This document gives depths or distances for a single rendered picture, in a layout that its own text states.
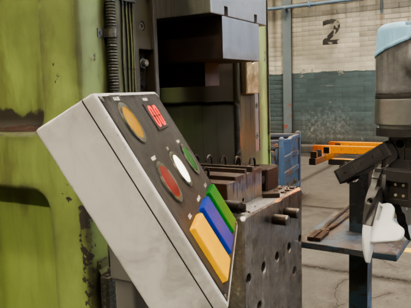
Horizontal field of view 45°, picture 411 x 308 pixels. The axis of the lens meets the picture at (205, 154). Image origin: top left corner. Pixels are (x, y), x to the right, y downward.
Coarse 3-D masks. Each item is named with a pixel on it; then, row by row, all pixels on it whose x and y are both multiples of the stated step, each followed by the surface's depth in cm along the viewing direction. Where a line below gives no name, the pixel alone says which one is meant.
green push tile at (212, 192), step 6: (210, 186) 82; (210, 192) 78; (216, 192) 82; (210, 198) 77; (216, 198) 79; (222, 198) 84; (216, 204) 78; (222, 204) 81; (222, 210) 78; (228, 210) 83; (222, 216) 78; (228, 216) 80; (228, 222) 78; (234, 222) 82; (234, 228) 80
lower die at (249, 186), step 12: (216, 168) 129; (228, 168) 127; (252, 168) 129; (216, 180) 122; (228, 180) 121; (240, 180) 123; (252, 180) 129; (228, 192) 118; (240, 192) 123; (252, 192) 129
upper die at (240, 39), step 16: (224, 16) 113; (160, 32) 121; (176, 32) 118; (192, 32) 116; (208, 32) 114; (224, 32) 113; (240, 32) 120; (256, 32) 128; (160, 48) 121; (176, 48) 119; (192, 48) 117; (208, 48) 115; (224, 48) 113; (240, 48) 120; (256, 48) 128; (160, 64) 129
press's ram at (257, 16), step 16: (160, 0) 114; (176, 0) 112; (192, 0) 109; (208, 0) 108; (224, 0) 113; (240, 0) 119; (256, 0) 127; (160, 16) 114; (176, 16) 112; (192, 16) 112; (208, 16) 113; (240, 16) 120; (256, 16) 128
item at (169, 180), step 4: (160, 168) 60; (164, 168) 61; (164, 172) 60; (168, 172) 62; (164, 176) 59; (168, 176) 61; (168, 180) 60; (172, 180) 62; (168, 184) 59; (172, 184) 61; (176, 184) 63; (172, 188) 60; (176, 188) 61; (176, 192) 60

^^^^^^^^^^^^^^^^

Task directions — Scan the lines above for "gives", then copy every one that has it.

Output of the task —
This document gives depths or distances for a single rendered picture, in a layout that its own text states.
Coarse 3-D masks. Each item is named with a pixel on it; then, row by row, all pixels on it whose x and y are both multiples of the stated step, each followed by the surface's depth in cm along the viewing direction. Where a line below gives no name, the pixel alone says which one is meant.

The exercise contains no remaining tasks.